Leading retailers are finding machine learning innovations tailor-made for fast fashion, providing data-driven insights to make sure they always have the top-selling clothing colors and styles on hand, maximizing revenue while delighting ever more demanding shoppers.
When retailers can connect fashion trends to actual sales and inventory levels using predictive analytics on what’s out of favor and what’s coming next, even the most dedicated fashionistas won’t know what hit them. This is the concept Klaus Schimmer, director of Business Development for SAP Leonardo Machine Learning, shared with me at the SAPPHIRE NOW + ASUG Annual Conference, held last week in Orlando, Florida.
Insights Faster Than Social
Picture a life-size screen, powered by SAP Leonardo, fully interactive with shoppers on the street or in the store, as well as store managers.
“It’s very important to see what 16-year old girls, who typically love to shop on a weekly basis, are wearing so you can understand trends before they peak, and as they wane,” said Schimmer. “Using machine learning that scans shoppers who opt in as they walk by, retailers can in seconds immediately conduct intelligent advertising, recommending other available items personalized to someone’s tastes by color, style, gender, age, or even emotion based on their facial expression.”
At the same time, store managers can discover what’s hot, as analytics collect and analyze real-time information from social feeds, including posts and pictures from fashion bloggers, Instagram and Facebook. Combined with data from all the retailer’s stores, these analytics can help decision-makers stay one step ahead of lightning-fast fashion trends. The impact is tremendous on design, production planning, inventory control and dynamic pricing to ensure the right items end up in the right locations to reach the right consumers.
“There may be differences between what’s selling in London vs. Paris, but with real-time data, retailers can quickly see that cool color is already finished in Paris, but still trending high in London,” said Schimmer. “Instead of reducing the price of clothing in that color in the Paris stores, they can ship it quickly to London to take advantage of customer demands there. They can also calibrate markdowns depending on sales volumes in Paris. Maybe it’s more profitable to only reduce prices by 10 percent before demand reaches a certain tipping point.”

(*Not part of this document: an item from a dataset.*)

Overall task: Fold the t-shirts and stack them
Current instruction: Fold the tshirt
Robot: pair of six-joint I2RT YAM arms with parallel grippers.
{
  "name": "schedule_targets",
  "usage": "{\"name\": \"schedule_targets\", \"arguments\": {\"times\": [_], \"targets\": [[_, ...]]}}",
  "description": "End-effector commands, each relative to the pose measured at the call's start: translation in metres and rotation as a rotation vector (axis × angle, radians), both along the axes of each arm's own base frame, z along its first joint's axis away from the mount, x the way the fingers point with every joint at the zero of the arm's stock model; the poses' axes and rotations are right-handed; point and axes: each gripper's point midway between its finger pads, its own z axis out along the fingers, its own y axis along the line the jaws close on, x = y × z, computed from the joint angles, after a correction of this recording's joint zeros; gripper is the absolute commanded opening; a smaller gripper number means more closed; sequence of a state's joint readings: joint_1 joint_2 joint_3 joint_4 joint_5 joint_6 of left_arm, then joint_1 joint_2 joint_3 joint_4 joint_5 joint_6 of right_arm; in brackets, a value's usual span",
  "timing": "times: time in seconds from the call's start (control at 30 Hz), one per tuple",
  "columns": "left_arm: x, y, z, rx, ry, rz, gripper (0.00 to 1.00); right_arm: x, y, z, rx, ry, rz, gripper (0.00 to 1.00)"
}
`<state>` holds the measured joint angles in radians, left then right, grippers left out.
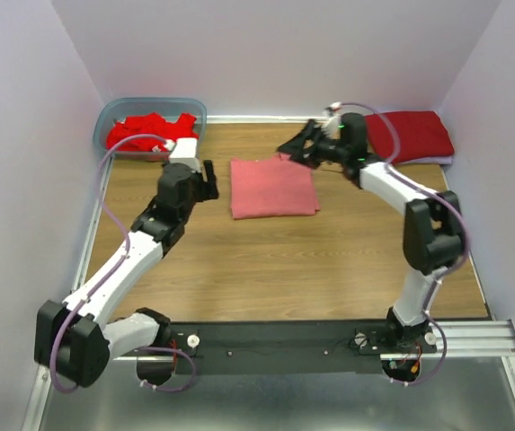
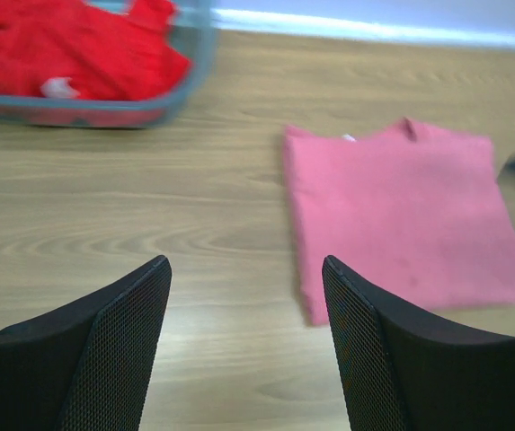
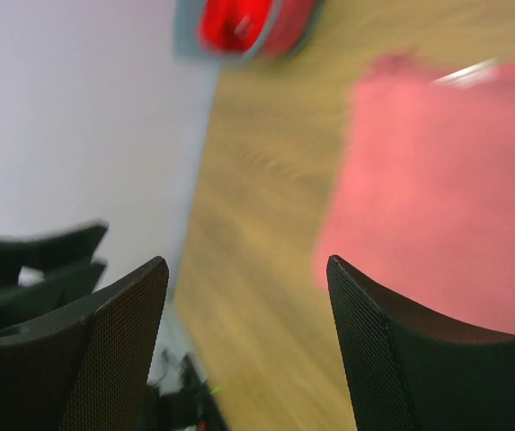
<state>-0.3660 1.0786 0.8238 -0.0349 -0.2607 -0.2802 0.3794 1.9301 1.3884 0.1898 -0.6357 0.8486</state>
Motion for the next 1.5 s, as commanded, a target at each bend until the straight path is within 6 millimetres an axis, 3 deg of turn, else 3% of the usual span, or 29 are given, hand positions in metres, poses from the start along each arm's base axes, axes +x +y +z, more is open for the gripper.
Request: {"name": "schedule_targets", "arguments": {"times": [0.0,0.03,0.1,0.13,0.17,0.2,0.23,0.3,0.33,0.37,0.4,0.43,0.5,0.53,0.57,0.6,0.8,1.0,1.2,1.3,1.47], "targets": [[0.001,-0.061,0.009,0.053,0.007,-0.140,0.76,0.002,-0.107,-0.050,-0.289,0.067,-0.209,0.78],[0.004,-0.076,-0.005,0.077,0.043,-0.168,0.76,-0.004,-0.122,-0.057,-0.342,0.073,-0.231,0.79],[0.005,-0.097,-0.012,0.109,0.063,-0.201,0.76,-0.013,-0.152,-0.059,-0.461,0.061,-0.274,0.80],[0.005,-0.123,-0.018,0.143,0.080,-0.251,0.76,-0.012,-0.169,-0.063,-0.529,0.059,-0.331,0.80],[0.008,-0.135,-0.012,0.170,0.071,-0.260,0.75,-0.020,-0.186,-0.068,-0.587,0.065,-0.362,0.81],[0.007,-0.149,-0.015,0.186,0.081,-0.279,0.75,-0.023,-0.192,-0.070,-0.606,0.069,-0.369,0.81],[0.009,-0.162,-0.036,0.241,0.125,-0.296,0.75,-0.027,-0.198,-0.073,-0.619,0.078,-0.377,0.81],[0.003,-0.193,-0.044,0.290,0.138,-0.341,0.72,-0.036,-0.211,-0.084,-0.653,0.109,-0.389,0.81],[0.007,-0.204,-0.036,0.301,0.127,-0.342,0.70,-0.043,-0.219,-0.094,-0.686,0.134,-0.408,0.81],[0.007,-0.217,-0.058,0.344,0.160,-0.365,0.68,-0.047,-0.224,-0.100,-0.704,0.151,-0.420,0.81],[0.007,-0.235,-0.053,0.349,0.145,-0.394,0.67,-0.049,-0.231,-0.104,-0.717,0.164,-0.437,0.80],[0.007,-0.245,-0.076,0.388,0.186,-0.416,0.64,-0.053,-0.235,-0.111,-0.723,0.188,-0.448,0.80],[0.006,-0.267,-0.082,0.397,0.196,-0.460,0.63,-0.055,-0.241,-0.112,-0.702,0.208,-0.464,0.80],[0.006,-0.273,-0.089,0.411,0.206,-0.477,0.62,-0.056,-0.242,-0.113,-0.695,0.217,-0.469,0.80],[0.006,-0.280,-0.108,0.448,0.232,-0.499,0.62,-0.055,-0.246,-0.111,-0.695,0.217,-0.485,0.80],[0.005,-0.290,-0.108,0.457,0.222,-0.514,0.62,-0.054,-0.250,-0.110,-0.702,0.215,-0.501,0.80],[0.005,-0.315,-0.156,0.552,0.268,-0.572,0.62,-0.054,-0.275,-0.110,-0.714,0.236,-0.582,0.80],[0.011,-0.329,-0.178,0.567,0.302,-0.586,0.62,-0.054,-0.268,-0.106,-0.674,0.221,-0.560,0.79],[0.012,-0.324,-0.205,0.618,0.349,-0.569,0.61,-0.055,-0.263,-0.107,-0.656,0.217,-0.546,0.79],[0.011,-0.323,-0.212,0.625,0.362,-0.562,0.57,-0.055,-0.261,-0.107,-0.645,0.212,-0.539,0.79],[0.009,-0.318,-0.219,0.621,0.390,-0.532,0.41,-0.055,-0.257,-0.108,-0.628,0.213,-0.522,0.79]]}}
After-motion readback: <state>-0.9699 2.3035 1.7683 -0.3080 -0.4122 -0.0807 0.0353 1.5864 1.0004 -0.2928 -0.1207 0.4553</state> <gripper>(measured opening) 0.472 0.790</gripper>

Conversational Yet Strategic Business Partner
Digital assistants are solving one of the biggest problems every business has in accessing critical data, and quickly turning it into insights. Forget static, historical dashboards. Using SAP CoPilot, Schimmer put SAP Leonardo Machine Learning through its paces, asking a series of questions in conversational language to instantly compare predicted demand with inventory, followed by a suggestion to order more inventory which was automatically routed to procurement. Easy-to-read, colorful graphical displays popped up on the large screen with each spoken answer. Here’s what it sounded like:
Schimmer: “Hello SAP CoPilot. Show me the trending colors in London today.”
SAP CoPilot: “Here are the trending colors for London based on social media traffic impacting fashion.”
Schimmer: “Show me the impact on my business.”
SAP CoPilot: “Here’s the projected demand vs. your supply. It seems you can’t keep up with the demand for clay-colored items.”
Schimmer: “Show me details on clay colors.”
SAP CoPilot: “Here’s the breakdown for the clay items. Shirts and tops seem to have the biggest mismatch. Do you want me to reorder the respective items to keep up with demand?”
Schimmer: “Make a recommendation.”
SAP CoPilot: “Okay, here are the recommendations. Do you want me to go ahead?”
Schimmer: “Yes please.”
SAP CoPilot: “Sure. The proposal has been sent to John in Procurement.”
Schimmer: “Thank you CoPilot.”
SAP CoPilot: “You’re welcome. Have a nice day.”
Machine learning has the power to drive not just one part of a business process, but the entire organization for intelligent decisions leading to faster innovation. Shoppers can expect a whole new level of personalized shopping.